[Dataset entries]
^^^^^^^^^^^^^^^^
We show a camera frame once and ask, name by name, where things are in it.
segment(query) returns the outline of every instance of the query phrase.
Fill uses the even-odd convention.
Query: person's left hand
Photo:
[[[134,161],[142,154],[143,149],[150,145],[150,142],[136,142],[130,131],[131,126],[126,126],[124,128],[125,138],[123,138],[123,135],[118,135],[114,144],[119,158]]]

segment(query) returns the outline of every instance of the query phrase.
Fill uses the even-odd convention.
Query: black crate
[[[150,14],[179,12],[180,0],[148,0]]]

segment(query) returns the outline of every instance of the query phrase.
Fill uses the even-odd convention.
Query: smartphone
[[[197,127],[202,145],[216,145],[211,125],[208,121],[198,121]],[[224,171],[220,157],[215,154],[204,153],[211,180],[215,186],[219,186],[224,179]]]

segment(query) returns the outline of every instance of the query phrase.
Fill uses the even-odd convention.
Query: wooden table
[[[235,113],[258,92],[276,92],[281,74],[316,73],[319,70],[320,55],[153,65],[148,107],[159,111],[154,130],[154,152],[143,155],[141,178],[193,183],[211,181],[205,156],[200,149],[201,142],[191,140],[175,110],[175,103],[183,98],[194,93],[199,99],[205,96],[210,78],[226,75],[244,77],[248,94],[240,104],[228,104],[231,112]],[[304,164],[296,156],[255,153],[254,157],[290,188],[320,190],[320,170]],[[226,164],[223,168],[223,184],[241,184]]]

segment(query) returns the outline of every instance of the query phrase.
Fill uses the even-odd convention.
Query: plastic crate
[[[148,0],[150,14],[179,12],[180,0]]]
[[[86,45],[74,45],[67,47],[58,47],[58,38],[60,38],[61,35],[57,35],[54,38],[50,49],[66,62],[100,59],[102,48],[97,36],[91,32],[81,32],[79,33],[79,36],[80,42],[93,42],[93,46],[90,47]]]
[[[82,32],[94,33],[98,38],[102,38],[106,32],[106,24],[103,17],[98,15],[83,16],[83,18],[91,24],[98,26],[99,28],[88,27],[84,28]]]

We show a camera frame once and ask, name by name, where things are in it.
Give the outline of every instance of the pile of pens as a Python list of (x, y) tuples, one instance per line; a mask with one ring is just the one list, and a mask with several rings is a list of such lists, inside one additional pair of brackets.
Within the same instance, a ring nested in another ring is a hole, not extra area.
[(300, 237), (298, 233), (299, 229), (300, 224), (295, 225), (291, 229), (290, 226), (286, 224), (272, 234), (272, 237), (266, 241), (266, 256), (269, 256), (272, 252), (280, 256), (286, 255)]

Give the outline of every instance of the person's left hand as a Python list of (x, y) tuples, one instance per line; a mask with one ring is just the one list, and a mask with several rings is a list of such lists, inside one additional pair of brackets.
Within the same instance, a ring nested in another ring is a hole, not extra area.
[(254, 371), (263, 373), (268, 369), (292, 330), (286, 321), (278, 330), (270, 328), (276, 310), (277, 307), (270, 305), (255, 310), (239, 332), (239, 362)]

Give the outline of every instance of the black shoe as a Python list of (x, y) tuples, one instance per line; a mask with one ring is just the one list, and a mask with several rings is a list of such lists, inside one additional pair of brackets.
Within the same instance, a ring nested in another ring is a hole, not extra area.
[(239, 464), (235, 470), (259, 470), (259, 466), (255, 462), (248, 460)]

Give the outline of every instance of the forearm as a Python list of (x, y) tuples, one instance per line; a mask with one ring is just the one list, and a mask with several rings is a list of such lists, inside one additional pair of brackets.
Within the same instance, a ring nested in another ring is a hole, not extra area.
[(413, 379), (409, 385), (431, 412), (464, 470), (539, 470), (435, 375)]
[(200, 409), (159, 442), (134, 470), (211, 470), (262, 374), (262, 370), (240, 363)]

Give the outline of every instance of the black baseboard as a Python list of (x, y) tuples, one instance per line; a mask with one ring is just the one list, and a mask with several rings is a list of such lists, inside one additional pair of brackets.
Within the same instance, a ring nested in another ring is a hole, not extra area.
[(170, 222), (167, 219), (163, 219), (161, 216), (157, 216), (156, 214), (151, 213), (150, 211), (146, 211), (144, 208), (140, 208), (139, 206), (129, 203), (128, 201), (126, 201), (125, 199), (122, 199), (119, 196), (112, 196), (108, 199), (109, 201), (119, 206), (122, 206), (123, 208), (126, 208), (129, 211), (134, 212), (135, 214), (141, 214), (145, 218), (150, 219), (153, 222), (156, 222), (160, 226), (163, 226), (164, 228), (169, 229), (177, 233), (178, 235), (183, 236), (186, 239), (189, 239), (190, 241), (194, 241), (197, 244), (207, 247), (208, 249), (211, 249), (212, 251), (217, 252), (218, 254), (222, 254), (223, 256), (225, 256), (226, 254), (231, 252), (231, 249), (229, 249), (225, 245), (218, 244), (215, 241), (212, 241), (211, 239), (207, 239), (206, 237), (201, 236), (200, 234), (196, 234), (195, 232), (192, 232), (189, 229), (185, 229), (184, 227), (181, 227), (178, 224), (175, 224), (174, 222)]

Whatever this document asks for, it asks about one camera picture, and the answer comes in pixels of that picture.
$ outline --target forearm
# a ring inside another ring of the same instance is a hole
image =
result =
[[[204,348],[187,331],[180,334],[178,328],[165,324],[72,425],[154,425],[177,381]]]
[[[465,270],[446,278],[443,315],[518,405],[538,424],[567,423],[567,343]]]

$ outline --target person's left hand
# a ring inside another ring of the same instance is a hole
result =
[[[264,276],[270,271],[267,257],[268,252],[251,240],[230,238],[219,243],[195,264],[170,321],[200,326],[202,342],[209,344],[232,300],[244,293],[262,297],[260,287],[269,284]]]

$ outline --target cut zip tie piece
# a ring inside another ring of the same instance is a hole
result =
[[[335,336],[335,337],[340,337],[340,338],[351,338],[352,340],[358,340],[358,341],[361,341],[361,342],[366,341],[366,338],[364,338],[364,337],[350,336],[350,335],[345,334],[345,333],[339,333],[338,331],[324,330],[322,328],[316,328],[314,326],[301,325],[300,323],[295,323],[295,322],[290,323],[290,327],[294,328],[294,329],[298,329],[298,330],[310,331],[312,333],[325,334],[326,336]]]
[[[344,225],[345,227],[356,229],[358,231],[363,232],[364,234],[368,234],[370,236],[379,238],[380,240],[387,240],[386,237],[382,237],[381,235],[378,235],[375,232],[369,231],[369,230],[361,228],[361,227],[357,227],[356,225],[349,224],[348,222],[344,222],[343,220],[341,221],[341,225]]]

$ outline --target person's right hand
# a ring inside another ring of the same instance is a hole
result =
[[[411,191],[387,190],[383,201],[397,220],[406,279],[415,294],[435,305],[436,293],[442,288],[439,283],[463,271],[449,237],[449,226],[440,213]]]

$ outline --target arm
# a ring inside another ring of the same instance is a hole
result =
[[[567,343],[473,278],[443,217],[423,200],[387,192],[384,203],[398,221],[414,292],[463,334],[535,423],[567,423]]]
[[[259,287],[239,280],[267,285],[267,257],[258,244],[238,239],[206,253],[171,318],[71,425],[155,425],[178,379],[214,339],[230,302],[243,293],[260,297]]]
^^^^^^^^^^^^^^^^
## ACTIVITY:
The data above should be duplicated exactly and completely.

## ANSWER FOR THE TASK:
We show a camera frame once and ask, name by name, where things are in it.
segment(query) returns the outline of every instance of the query phrase.
Fill uses the even-odd convention.
Query: person's left hand
Photo:
[[[134,161],[142,154],[143,149],[150,145],[150,142],[136,142],[130,131],[131,126],[126,126],[124,128],[125,138],[123,138],[123,135],[118,135],[114,144],[119,158]]]

segment(query) returns the outline of every instance of the query phrase.
Fill uses the even-odd convention.
Query: black crate
[[[150,14],[179,12],[180,0],[148,0]]]

segment(query) returns the outline of every instance of the query phrase.
Fill uses the even-odd convention.
Query: smartphone
[[[197,127],[202,145],[216,145],[211,125],[208,121],[198,121]],[[224,171],[220,157],[215,154],[204,153],[211,180],[215,186],[219,186],[224,179]]]

segment(query) returns the outline of every instance of the query phrase.
Fill uses the even-odd convention.
Query: wooden table
[[[235,113],[258,92],[276,92],[281,74],[316,73],[319,70],[320,55],[153,65],[148,107],[159,111],[154,130],[154,152],[143,155],[141,178],[193,183],[211,181],[205,156],[200,149],[201,142],[191,140],[175,110],[175,103],[183,98],[194,93],[199,99],[205,96],[210,78],[226,75],[244,77],[248,94],[240,104],[228,104],[231,112]],[[304,164],[296,156],[255,153],[254,157],[290,188],[320,190],[320,170]],[[226,164],[223,168],[223,184],[241,184]]]

segment(query) returns the outline of every instance of the query phrase.
Fill uses the even-odd convention.
Query: plastic crate
[[[148,0],[150,14],[179,12],[180,0]]]
[[[86,45],[74,45],[67,47],[58,47],[58,38],[60,38],[61,35],[57,35],[54,38],[50,49],[66,62],[100,59],[102,48],[97,36],[91,32],[81,32],[79,33],[79,36],[80,42],[93,42],[93,46],[90,47]]]
[[[82,32],[94,33],[98,38],[102,38],[106,32],[106,24],[103,17],[98,15],[83,16],[83,18],[91,24],[98,26],[99,28],[88,27],[84,28]]]

We show a camera frame once and ask, name by name, where things are in it.
Give the outline of every instance of the pile of pens as a Python list of (x, y) tuples, one instance per line; a mask with one ring is just the one list, and a mask with several rings is a list of such lists, inside one additional pair of brackets.
Within the same instance, a ring nested in another ring is a hole, not extra area.
[(300, 237), (298, 233), (299, 229), (300, 224), (295, 225), (291, 229), (290, 226), (286, 224), (272, 234), (272, 237), (266, 241), (266, 256), (269, 256), (272, 252), (280, 256), (286, 255)]

Give the outline of every instance of the person's left hand as a Python list of (x, y) tuples, one instance per line; a mask with one ring is just the one list, and a mask with several rings is a list of such lists, inside one additional pair of brackets.
Within the same instance, a ring nested in another ring is a hole, not extra area.
[(254, 371), (263, 373), (268, 369), (292, 330), (286, 321), (278, 330), (270, 328), (276, 310), (277, 307), (270, 305), (255, 310), (239, 332), (239, 362)]

Give the outline of every instance of the black shoe as a Python list of (x, y) tuples, one instance per line; a mask with one ring is just the one list, and a mask with several rings is a list of such lists, inside one additional pair of brackets.
Within the same instance, a ring nested in another ring is a hole, not extra area.
[(239, 464), (235, 470), (259, 470), (259, 466), (255, 462), (248, 460)]

Give the outline of every instance of the forearm as a Python list of (x, y) tuples, one instance per line; a mask with one ring is just the one list, and a mask with several rings is a list of such lists, inside one additional pair of brackets.
Within the same instance, a ring nested in another ring is a hole, not extra area.
[(413, 379), (409, 385), (431, 412), (464, 470), (539, 470), (435, 375)]
[(200, 409), (159, 442), (134, 470), (211, 470), (262, 374), (262, 370), (240, 363)]

Give the outline of every instance of the black baseboard as a Python list of (x, y) tuples, one instance per line; a mask with one ring is just the one list, and a mask with several rings is a list of such lists, inside one additional pair of brackets.
Within the same instance, a ring nested in another ring is a hole, not extra area.
[(170, 222), (167, 219), (163, 219), (161, 216), (157, 216), (156, 214), (151, 213), (150, 211), (146, 211), (144, 208), (140, 208), (139, 206), (129, 203), (128, 201), (126, 201), (125, 199), (122, 199), (119, 196), (112, 196), (108, 199), (109, 201), (119, 206), (122, 206), (123, 208), (126, 208), (129, 211), (134, 212), (135, 214), (141, 214), (145, 218), (150, 219), (153, 222), (156, 222), (160, 226), (163, 226), (164, 228), (169, 229), (177, 233), (178, 235), (183, 236), (186, 239), (189, 239), (190, 241), (194, 241), (197, 244), (207, 247), (208, 249), (211, 249), (212, 251), (217, 252), (218, 254), (222, 254), (223, 256), (225, 256), (226, 254), (231, 252), (231, 249), (229, 249), (225, 245), (218, 244), (215, 241), (212, 241), (211, 239), (207, 239), (206, 237), (201, 236), (200, 234), (196, 234), (195, 232), (192, 232), (189, 229), (185, 229), (184, 227), (181, 227), (178, 224), (175, 224), (174, 222)]

Whatever this document asks for, it asks about one camera picture, and the answer comes in pixels of that picture.
$ outline --target forearm
# a ring inside another ring of the same instance is a hole
image =
result =
[[[204,348],[187,331],[180,334],[178,328],[165,324],[72,425],[154,425],[177,381]]]
[[[465,270],[446,278],[443,315],[518,405],[538,424],[567,423],[567,343]]]

$ outline --target person's left hand
# a ring inside another ring of the same instance is a hole
result =
[[[264,276],[270,271],[267,257],[268,252],[251,240],[230,238],[219,243],[195,264],[170,321],[200,326],[202,342],[209,344],[232,300],[244,293],[262,297],[260,287],[269,284]]]

$ outline --target cut zip tie piece
# a ring inside another ring of the same instance is a hole
result =
[[[335,336],[335,337],[340,337],[340,338],[351,338],[352,340],[358,340],[358,341],[361,341],[361,342],[366,341],[366,338],[364,338],[364,337],[350,336],[350,335],[345,334],[345,333],[339,333],[338,331],[324,330],[322,328],[316,328],[314,326],[301,325],[300,323],[295,323],[295,322],[290,323],[290,327],[294,328],[294,329],[298,329],[298,330],[310,331],[312,333],[325,334],[326,336]]]
[[[344,225],[345,227],[356,229],[358,231],[363,232],[364,234],[368,234],[370,236],[379,238],[380,240],[387,240],[386,237],[382,237],[381,235],[378,235],[375,232],[369,231],[369,230],[361,228],[361,227],[357,227],[356,225],[349,224],[348,222],[344,222],[343,220],[341,221],[341,225]]]

$ outline --target person's right hand
# a ring inside another ring of the same instance is a hole
result =
[[[411,191],[387,190],[383,201],[397,220],[406,279],[415,294],[435,305],[436,293],[442,288],[439,283],[463,271],[449,237],[449,226],[440,213]]]

$ outline --target arm
# a ring inside another ring of the same instance is a hole
result =
[[[567,343],[473,278],[443,217],[423,200],[387,192],[384,203],[398,221],[414,292],[463,334],[535,423],[567,423]]]
[[[259,287],[239,280],[267,285],[267,257],[258,244],[238,239],[206,253],[171,318],[71,425],[155,425],[178,379],[214,339],[230,302],[243,293],[260,297]]]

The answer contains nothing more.